Don’t ask for my opinion if you aren’t prepared to hear it.
Last weekend I wrote a post in response to one of Richard Bejtlich’s posts on his blog, in which he actively requested input and anticipated getting disagreeable opinions. I have just such an opinion and expressed it both on my blog and his.
Unfortunately the whole ordeal has gotten quite confused and its started to turn into a tit for tat about who misunderstood whom. My point was and still is that if you’re going to explain something with an example, it matters tremendously that you use a relevant example if you want to clearly state your point. When you go to a auto racing driving school, the instructors don’t put you in a pinto and say ‘while you’re trying to learn the process of driving a fast car, you also have to imagine yourself driving a fast car.’
When you go to firearm classes to learn to shoot a real firearm, they don’t hand you a pop gun and say ‘this is what its like to fire a real weapon, you just have to imagine its a real gun.’
And when you have a blog and you request other’s opinions, you shouldn’t get bent out of shape when someone’s opinion doesn’t align with yours.
For the record and for both of my regular readers (lol) who might be following comments on Richard’s blog as well, I want to make it clear that:
- I have always been a huge proponent of logging and monitoring. I even stated as such in my counter post to Richard. He just failed to read that part.
- The lion’s share of your energy and focus should be on prevention and mitigation. I understand that you can’t prevent everything. I understand that things get through the defenses. For those cases, logging sheds needful light on the subject. And by all means, use NSM to analyze that data, as I said originally, NSM is successful and thorough. Did he even read my post?!.

I agree this is going nowhere because you don’t seem to understand the problems with posting data that you would like to see. Do you think I am going to post an example showing a real compromise? Do you think that has ever happened to systems for which I am free to release data? Maybe if I were monitoring a purely research-oriented honeynet I could show an example you would prefer. I asked for commentary and I’m glad to receive it, but I’m not going to validate criticism that requires me to expose sensitive data in a public forum.
By Richard Bejtlich on 01.29.07 11:26 am
On your blog, in a comment I stated the following:
(emphasis added after the fact)
I’m not arguing for real-world data, just a better example, period.
There are several ways you can provide an example that don’t require you to reveal sensitive data. Hell, you could have just used the data from Schmoocon 2006.
By Michael on 01.29.07 12:10 pm
I don’t understand why you wouldn’t post a real compromise. Most of the compromises that are being actively used for botting computers nowadays are old (6months to 2 years). Posting that compromise or one like it will not harm the current atmosphere of the internet, it might even show people that old compromises and exploits still work.

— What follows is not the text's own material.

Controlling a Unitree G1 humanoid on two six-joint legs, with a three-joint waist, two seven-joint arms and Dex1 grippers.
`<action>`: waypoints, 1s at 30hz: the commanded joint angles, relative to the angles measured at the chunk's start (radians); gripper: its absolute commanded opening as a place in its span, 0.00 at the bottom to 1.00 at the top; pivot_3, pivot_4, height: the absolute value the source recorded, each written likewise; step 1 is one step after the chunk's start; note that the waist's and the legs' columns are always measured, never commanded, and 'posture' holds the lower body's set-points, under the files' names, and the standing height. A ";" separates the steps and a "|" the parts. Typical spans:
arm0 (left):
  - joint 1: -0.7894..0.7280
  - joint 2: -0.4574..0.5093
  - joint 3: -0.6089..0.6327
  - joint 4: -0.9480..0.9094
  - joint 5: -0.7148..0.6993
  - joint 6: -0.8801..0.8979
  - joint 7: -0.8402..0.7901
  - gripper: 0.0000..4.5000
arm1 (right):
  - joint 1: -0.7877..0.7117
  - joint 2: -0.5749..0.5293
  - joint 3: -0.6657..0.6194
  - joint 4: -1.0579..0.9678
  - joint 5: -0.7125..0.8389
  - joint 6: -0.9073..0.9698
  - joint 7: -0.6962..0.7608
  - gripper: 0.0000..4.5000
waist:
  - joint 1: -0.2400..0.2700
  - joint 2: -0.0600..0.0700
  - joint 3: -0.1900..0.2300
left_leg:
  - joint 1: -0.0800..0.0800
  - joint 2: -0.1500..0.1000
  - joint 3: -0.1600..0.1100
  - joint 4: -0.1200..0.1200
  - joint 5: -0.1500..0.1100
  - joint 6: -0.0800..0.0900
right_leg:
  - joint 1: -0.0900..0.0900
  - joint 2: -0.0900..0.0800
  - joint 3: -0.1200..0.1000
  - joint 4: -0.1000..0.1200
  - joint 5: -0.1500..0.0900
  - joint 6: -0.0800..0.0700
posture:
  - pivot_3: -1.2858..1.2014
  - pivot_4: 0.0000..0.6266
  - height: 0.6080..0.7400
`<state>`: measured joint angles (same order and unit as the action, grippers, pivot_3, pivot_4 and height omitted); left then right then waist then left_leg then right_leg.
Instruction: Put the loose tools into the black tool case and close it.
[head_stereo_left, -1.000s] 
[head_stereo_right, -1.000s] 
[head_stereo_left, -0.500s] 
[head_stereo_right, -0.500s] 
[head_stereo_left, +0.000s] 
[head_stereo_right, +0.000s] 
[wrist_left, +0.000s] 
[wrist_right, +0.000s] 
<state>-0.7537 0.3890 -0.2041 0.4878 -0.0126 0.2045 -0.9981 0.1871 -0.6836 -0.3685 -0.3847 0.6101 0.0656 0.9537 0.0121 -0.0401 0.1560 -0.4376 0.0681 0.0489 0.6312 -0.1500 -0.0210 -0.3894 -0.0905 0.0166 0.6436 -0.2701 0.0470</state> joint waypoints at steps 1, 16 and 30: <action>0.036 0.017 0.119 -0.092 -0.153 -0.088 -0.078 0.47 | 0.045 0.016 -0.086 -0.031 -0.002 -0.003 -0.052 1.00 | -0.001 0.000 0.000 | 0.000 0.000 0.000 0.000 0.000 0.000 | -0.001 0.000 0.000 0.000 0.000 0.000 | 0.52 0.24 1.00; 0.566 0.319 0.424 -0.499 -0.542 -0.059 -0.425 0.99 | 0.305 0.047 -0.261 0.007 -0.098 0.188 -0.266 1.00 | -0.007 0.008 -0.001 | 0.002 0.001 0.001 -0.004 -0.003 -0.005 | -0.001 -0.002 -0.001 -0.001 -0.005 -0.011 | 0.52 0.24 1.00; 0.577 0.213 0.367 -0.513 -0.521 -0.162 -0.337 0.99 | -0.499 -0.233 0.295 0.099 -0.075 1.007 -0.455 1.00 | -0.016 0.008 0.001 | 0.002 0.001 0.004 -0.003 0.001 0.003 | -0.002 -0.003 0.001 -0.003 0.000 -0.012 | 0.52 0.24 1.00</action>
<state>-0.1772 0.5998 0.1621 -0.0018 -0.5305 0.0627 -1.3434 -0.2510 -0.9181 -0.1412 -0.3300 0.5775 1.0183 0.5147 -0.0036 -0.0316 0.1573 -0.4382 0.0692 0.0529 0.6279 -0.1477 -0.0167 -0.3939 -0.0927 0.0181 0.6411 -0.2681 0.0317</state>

By Luke on 01.29.07 12:36 pm
Honestly, I don’t think using a different example would of mattered. I have an old capture on my demo server (not even sure where I got it) where the user exploits dtspcd and opens a shell on port 1524 (ingreslock). The user downloads a nice rootkit and has a good time owning the system. Would that have made a difference in your response? Or would of you still responded making a point that you would of never let external systems have access to port 6112 or 1524 through the firewall?
What if I showed data where user X opened a malicious attachment that installed a trojan that connected to some IRC server on port 55511 and then started scanning for the latest Symantec AV vulnerability? I expect you can show me plenty of ways that it could of been prevented too.
What I am trying to get at here, is while you think the example Rich gave was a poor one, it doesn’t really matter. Any example that one gives, we all could come up with a million ways to prevent it. That wasn’t the issue Rich was trying to address. The point is prevention isn’t 100%. One can only tyr to resist. NSM is a process you implement so you can react when resisting fails.
Now that I reread all of this, I can’t even really figure out what the difference of opinion is (or should be). Is it you think that less time and effort should be spent monitoring?
By Bamm Visscher on 01.29.07 4:48 pm
I’d rather pour gasoline in my eyes than explain everything again.
You guys keep on keepin’ on with NSM. It works. If only it could be explained better, everyone else might catch on.